■ **WHAT YOU NEED TO DO**: Please transcribe exactly, and only, the lines of the data below between the line holding "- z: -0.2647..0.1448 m" and the line holding "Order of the", inclusive.

::: DATA RECORDS :::

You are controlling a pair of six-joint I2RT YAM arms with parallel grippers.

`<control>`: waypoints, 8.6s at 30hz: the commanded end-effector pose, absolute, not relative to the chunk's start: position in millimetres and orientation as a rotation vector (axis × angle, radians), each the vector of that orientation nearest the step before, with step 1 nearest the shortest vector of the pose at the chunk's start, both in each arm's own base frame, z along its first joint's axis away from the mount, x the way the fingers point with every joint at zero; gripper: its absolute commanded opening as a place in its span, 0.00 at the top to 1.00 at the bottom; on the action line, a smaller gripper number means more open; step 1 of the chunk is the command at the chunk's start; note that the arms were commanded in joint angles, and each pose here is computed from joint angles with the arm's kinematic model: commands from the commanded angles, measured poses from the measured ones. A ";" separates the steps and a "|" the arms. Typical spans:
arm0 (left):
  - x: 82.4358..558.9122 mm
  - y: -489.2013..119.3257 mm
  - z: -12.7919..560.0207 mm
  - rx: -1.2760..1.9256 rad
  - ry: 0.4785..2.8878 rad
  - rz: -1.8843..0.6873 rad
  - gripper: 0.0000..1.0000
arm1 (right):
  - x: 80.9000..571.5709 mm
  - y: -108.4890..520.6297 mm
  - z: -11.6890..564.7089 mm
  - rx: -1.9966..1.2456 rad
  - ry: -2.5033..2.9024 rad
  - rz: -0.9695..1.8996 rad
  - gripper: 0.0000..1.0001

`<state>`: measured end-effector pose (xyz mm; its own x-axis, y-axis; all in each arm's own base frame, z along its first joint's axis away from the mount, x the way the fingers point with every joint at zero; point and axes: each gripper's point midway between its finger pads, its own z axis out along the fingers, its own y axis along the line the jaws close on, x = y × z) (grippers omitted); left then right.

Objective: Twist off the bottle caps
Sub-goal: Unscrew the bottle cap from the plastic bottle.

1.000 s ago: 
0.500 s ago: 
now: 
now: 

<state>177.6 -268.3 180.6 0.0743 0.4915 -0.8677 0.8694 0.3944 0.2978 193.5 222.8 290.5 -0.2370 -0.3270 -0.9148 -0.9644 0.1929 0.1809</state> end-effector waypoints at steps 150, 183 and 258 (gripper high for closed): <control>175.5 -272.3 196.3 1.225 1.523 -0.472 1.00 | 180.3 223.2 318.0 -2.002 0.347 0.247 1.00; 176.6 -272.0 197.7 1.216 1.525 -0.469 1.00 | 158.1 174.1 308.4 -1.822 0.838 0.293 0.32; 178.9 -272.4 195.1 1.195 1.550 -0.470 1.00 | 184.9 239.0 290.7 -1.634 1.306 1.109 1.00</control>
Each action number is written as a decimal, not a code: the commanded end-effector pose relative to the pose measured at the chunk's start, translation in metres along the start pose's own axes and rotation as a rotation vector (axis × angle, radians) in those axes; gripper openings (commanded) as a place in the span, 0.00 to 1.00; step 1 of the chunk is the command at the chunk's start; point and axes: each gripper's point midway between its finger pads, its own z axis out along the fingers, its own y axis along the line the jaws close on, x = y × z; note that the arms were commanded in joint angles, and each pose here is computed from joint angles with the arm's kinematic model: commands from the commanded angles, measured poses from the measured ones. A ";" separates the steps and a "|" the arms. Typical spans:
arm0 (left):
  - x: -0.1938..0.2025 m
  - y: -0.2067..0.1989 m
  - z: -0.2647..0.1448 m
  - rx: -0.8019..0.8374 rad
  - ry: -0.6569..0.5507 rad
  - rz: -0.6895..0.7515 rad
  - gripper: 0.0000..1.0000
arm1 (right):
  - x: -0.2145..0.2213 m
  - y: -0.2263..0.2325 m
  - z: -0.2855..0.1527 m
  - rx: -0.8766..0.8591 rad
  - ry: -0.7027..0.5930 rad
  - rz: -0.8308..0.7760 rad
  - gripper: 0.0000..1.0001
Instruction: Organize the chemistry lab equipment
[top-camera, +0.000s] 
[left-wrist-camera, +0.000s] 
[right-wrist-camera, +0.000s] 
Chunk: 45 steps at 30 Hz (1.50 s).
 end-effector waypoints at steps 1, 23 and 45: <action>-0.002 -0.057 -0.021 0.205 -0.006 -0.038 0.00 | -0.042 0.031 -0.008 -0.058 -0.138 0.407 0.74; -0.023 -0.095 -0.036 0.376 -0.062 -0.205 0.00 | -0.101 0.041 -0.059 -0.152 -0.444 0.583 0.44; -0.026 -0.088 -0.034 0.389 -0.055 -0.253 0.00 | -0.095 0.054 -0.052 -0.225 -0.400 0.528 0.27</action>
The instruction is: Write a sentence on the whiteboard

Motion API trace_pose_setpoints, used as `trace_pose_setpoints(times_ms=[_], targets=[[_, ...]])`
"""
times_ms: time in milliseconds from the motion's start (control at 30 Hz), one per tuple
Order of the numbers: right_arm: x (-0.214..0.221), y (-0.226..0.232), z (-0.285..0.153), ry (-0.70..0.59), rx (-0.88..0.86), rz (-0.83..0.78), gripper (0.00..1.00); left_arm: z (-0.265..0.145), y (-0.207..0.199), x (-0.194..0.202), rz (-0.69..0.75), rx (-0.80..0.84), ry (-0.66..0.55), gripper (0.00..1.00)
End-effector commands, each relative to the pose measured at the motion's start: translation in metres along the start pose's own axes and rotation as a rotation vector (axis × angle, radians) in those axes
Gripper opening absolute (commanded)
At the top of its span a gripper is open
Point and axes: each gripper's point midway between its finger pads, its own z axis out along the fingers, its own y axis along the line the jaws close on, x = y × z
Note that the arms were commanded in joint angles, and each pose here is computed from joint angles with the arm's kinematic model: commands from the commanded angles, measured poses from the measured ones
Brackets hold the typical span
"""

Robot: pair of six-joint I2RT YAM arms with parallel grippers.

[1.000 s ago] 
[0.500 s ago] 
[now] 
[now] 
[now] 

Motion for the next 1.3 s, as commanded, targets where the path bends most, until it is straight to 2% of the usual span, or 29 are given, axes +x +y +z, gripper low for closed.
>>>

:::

■ **WORKED SOLUTION**:
  - z: -0.2647..0.1448 m
  - rx: -0.8019..0.8374 rad
  - ry: -0.6569..0.5507 rad
  - rz: -0.6895..0.7515 rad
  - gripper: 0.0000..1.0000
arm1 (right):
  - x: -0.2145..0.2213 m
  - y: -0.2263..0.2325 m
  - z: -0.2855..0.1527 m
  - rx: -0.8766..0.8591 rad
  - ry: -0.7027..0.5930 rad
  - rz: -0.8308..0.7760 rad
  - gripper: 0.0000..1.0001
Instruction: Organize the chemistry lab equipment
[top-camera, +0.000s] 
[left-wrist-camera, +0.000s] 
[right-wrist-camera, +0.000s] 
Chunk: 45 steps at 30 Hz (1.50 s).
 end-effector waypoints at steps 1, 23 and 45: <action>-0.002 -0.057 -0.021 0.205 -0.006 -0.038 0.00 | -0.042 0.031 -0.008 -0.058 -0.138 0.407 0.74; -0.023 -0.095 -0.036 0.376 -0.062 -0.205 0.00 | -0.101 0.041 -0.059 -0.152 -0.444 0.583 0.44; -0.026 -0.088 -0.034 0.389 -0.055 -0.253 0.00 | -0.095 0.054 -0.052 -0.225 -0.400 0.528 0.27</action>
The instruction is: Write a sentence on the whiteboard

Motion API trace_pose_setpoints, used as `trace_pose_setpoints(times_ms=[_], targets=[[_, ...]])`
"""
times_ms: time in milliseconds from the motion's start (control at 30 Hz), one per tuple
Order of the numbers: right_arm: x (-0.214..0.221), y (-0.226..0.232), z (-0.285..0.153), ry (-0.70..0.59), rx (-0.88..0.86), rz (-0.83..0.78), gripper (0.00..1.00); left_arm: z (-0.265..0.145), y (-0.207..0.199), x (-0.194..0.202), rz (-0.69..0.75), rx (-0.80..0.84), ry (-0.66..0.55), gripper (0.00..1.00)

The answer has been given in full.